2. Tornado Cash - $8,740,000,000
What is Tornado Cash?
This Ethereum-based service was designed as a cryptocurrency tumbler, a tool that mixes potentially identifiable or "tainted" cryptocurrency funds with others to obscure their original source.
The service was accused of laundering more than $7 billion in virtual currencies, including $455 million believed to have been stolen in 2022 by the Lazarus Group, a hacking group associated with the North Korean government. Over 34% of funds send to Tornado Cash came from illicit sources.
The service was governed through a decentralized autonomous organization (DAO) and used the $TORN token for voting on protocol updates.
Half of the funds originated from DeFi protocols, but a significant 18% came from sanctioned entities.
Non Custodial Mixer
Tornado Cash was more than just a simple mixer; it was a smart contract mixer built on the Ethereum blockchain. This meant that it was non-custodial, giving users full control over their funds throughout the mixing process.
Moreover, as a DeFi (Decentralized Finance) protocol, Tornado Cash had a level of resilience against external intervention. Unlike centralized services, which can be shut down by authorities, Tornado Cash's is decentralized lowering the effectiveness of sanctions. However, some level of difficulty of access has been done by removing the Tornado Cash platform and Github repository.

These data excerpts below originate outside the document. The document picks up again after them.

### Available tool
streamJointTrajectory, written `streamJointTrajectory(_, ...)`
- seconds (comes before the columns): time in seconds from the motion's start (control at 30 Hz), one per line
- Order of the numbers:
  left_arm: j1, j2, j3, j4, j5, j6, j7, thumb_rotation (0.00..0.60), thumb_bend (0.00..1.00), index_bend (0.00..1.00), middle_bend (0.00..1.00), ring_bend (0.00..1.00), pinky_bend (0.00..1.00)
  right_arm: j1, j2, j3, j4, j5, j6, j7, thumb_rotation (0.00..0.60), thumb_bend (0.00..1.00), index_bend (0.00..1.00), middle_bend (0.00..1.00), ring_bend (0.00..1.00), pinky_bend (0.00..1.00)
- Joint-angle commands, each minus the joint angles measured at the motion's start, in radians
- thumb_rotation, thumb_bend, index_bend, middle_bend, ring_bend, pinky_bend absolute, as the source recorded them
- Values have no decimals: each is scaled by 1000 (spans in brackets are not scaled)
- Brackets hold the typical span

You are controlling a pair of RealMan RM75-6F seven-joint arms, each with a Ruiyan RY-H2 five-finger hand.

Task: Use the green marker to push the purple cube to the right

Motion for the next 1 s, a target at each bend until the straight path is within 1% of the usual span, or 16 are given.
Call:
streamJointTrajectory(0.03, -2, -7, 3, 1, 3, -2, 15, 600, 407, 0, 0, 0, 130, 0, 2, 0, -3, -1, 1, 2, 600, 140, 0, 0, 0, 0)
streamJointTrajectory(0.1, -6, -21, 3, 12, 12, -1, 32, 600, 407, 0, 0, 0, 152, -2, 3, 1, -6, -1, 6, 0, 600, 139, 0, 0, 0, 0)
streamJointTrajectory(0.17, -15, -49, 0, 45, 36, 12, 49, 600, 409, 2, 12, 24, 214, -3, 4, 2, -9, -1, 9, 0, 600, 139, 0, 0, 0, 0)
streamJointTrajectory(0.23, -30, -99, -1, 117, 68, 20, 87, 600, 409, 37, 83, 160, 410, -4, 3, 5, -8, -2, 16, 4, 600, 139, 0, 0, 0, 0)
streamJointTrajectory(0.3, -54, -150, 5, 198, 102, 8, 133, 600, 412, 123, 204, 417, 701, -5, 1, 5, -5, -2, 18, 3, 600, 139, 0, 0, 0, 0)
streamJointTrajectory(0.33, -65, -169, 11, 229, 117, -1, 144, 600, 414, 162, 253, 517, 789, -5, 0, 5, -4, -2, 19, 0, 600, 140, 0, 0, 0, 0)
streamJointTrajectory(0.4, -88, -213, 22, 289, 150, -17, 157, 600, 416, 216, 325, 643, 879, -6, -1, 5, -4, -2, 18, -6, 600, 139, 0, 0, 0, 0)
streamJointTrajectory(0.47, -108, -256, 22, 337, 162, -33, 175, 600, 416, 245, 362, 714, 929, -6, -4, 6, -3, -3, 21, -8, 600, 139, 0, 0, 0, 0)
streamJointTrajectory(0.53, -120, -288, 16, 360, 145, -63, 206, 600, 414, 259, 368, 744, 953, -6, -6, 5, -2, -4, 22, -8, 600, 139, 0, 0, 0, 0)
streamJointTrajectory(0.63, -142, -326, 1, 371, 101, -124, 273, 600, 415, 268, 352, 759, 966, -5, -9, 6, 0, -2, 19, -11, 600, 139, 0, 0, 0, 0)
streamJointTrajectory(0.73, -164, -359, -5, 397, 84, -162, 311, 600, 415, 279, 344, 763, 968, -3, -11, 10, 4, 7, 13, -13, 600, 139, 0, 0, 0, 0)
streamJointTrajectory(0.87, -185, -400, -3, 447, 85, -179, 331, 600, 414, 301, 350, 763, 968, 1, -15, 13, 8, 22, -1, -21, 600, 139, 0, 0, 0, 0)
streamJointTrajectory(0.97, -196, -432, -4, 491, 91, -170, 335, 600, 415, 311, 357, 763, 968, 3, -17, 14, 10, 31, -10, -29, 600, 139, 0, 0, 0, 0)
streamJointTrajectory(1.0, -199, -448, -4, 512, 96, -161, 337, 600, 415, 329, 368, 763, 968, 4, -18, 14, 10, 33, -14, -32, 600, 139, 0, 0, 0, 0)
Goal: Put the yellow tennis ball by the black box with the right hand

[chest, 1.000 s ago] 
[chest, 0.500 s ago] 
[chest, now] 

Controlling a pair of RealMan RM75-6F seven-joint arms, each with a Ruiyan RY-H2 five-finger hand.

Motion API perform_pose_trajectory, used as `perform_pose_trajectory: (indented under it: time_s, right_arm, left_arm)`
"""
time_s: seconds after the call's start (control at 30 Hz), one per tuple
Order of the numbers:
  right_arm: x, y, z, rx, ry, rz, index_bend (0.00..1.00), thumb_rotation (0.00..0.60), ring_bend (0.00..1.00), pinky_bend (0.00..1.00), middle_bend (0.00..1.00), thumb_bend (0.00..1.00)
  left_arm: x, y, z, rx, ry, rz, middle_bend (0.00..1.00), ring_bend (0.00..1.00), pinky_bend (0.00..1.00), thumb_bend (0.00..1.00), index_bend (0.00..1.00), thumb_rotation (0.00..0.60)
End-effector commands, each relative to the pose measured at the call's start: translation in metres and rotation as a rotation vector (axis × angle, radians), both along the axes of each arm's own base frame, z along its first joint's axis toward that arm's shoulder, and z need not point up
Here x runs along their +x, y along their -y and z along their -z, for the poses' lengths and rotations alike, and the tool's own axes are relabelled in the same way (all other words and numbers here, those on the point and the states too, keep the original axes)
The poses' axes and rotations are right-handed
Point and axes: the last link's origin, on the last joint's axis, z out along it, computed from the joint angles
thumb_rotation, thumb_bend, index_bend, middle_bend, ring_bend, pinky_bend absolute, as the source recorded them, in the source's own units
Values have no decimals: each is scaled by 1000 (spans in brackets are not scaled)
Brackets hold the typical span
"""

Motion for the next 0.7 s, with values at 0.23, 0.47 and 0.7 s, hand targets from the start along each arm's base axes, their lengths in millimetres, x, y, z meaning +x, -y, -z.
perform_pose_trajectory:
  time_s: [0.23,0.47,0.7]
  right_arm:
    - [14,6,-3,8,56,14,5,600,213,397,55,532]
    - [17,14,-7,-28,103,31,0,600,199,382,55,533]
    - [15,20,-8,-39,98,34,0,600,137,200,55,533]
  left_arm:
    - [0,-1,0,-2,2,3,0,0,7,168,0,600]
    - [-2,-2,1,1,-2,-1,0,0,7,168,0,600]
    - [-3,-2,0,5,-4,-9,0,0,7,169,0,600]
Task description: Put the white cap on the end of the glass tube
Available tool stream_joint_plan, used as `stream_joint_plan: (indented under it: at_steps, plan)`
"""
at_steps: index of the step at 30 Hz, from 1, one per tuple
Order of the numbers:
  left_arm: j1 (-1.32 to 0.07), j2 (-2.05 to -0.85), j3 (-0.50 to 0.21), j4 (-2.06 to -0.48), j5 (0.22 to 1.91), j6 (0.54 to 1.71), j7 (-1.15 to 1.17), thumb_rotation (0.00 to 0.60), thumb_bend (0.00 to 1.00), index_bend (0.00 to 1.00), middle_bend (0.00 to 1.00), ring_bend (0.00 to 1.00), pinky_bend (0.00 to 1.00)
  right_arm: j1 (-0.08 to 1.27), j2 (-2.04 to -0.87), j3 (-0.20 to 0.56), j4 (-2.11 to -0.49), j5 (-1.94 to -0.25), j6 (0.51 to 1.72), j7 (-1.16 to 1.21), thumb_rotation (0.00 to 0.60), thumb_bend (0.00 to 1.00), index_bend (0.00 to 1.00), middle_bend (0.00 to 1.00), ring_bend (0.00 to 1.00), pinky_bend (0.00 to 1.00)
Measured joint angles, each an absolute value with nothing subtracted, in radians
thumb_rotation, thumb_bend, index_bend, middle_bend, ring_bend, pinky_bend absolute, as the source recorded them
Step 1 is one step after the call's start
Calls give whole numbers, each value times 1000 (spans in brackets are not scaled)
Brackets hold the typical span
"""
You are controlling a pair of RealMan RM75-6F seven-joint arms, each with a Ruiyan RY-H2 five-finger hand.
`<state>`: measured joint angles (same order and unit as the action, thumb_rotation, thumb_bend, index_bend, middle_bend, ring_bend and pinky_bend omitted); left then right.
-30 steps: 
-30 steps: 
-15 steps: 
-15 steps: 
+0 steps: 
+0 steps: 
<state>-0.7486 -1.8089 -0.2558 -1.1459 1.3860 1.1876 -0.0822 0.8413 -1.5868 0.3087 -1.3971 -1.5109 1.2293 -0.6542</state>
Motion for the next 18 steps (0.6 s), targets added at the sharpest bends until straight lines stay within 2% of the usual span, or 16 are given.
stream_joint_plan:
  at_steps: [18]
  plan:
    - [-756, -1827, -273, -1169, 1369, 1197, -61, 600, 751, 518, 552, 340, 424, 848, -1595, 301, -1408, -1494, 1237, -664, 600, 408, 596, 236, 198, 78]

Questions on who could be held accountable for any illicit activities facilitated by a decentralized platform remain..
Sanctions
However, the governance model couldn't protect it from legal repercussions. In May 2023, a hacker gained full control of Tornado Cash's DAO through a malicious proposal, further complicating its legal and operational status.

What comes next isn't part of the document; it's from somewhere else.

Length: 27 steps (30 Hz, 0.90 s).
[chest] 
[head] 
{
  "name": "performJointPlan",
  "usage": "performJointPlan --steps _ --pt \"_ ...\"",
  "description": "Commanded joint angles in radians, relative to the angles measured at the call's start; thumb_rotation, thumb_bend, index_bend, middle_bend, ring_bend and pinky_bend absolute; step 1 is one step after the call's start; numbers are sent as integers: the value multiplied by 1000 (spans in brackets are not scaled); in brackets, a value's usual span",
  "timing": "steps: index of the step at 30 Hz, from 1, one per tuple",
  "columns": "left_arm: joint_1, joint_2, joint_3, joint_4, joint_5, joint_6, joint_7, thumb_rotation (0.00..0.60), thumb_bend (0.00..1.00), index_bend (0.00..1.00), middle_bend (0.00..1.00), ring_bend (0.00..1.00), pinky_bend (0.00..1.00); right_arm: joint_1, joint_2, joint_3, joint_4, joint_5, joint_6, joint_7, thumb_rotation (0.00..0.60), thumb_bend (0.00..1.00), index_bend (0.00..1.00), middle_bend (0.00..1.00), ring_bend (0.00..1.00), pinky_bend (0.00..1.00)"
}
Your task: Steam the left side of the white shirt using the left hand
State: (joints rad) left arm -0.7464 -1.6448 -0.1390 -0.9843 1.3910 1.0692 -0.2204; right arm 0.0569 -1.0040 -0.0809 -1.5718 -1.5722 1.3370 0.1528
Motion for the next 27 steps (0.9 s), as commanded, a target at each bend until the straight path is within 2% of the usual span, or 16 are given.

Two more developers, Roman Storm and Roman Semenov, were charged with assisting in money laundering in the amount of $1 billion and were arrested.
Tornado Cash saw a significant drop in inflows from almost every category post-sanctions, except for funds sent from scammers and mixing services. The inflows fell by 68% in the 30 days following its designation, making the mixer less effective for money laundering due to reduced funds.
1. Garantex - $15,700,000,000
What is Garantex?
Garantex is a high-risk cryptocurrency exchange based in Russia. Founded in late 2019 and originally registered in Estonia, the exchange moved most of its operations to Moscow. Despite being sanctioned for money laundering activities similar to those of Hydra, another Russian-based crypto exchange, Garantex continues to operate.
Garantex accounted for a majority of illicit crypto transfers in 2022. 6.1% of inflows come from illicit sources. Analysis of known Garantex transactions reveals that over $100 million are associated with illicit actors and darknet markets.
The Sanctions
The U.S. Department of the Treasury sanctioned Garantex in April 2022, along with the Russian Hydra dark web marketplace. As the exchange is based in Russia it can effectively keep operating with impunity and its website is still publicly accessible.
As a result of the sanctions, all property and interests of Garantex under U.S. jurisdiction are blocked. U.S. persons are generally prohibited from engaging in transactions with them. Financial institutions and other entities that engage in transactions with Garantex may also expose themselves to sanctions or enforcement actions.
Current Day
The continued operation of Garantex, despite sanctions, underscores the challenges regulators face in combating cybercrime in the crypto space.
Because it is still operational Garantex is still being used for illicit activities. Recently $35 million from the Atomic Wallet hack have been traced back to Garantex.
However not all of Garantex’s funds may be from illicit activity. Many Russian citizens are also using the exchange and contributing to its high trading volume.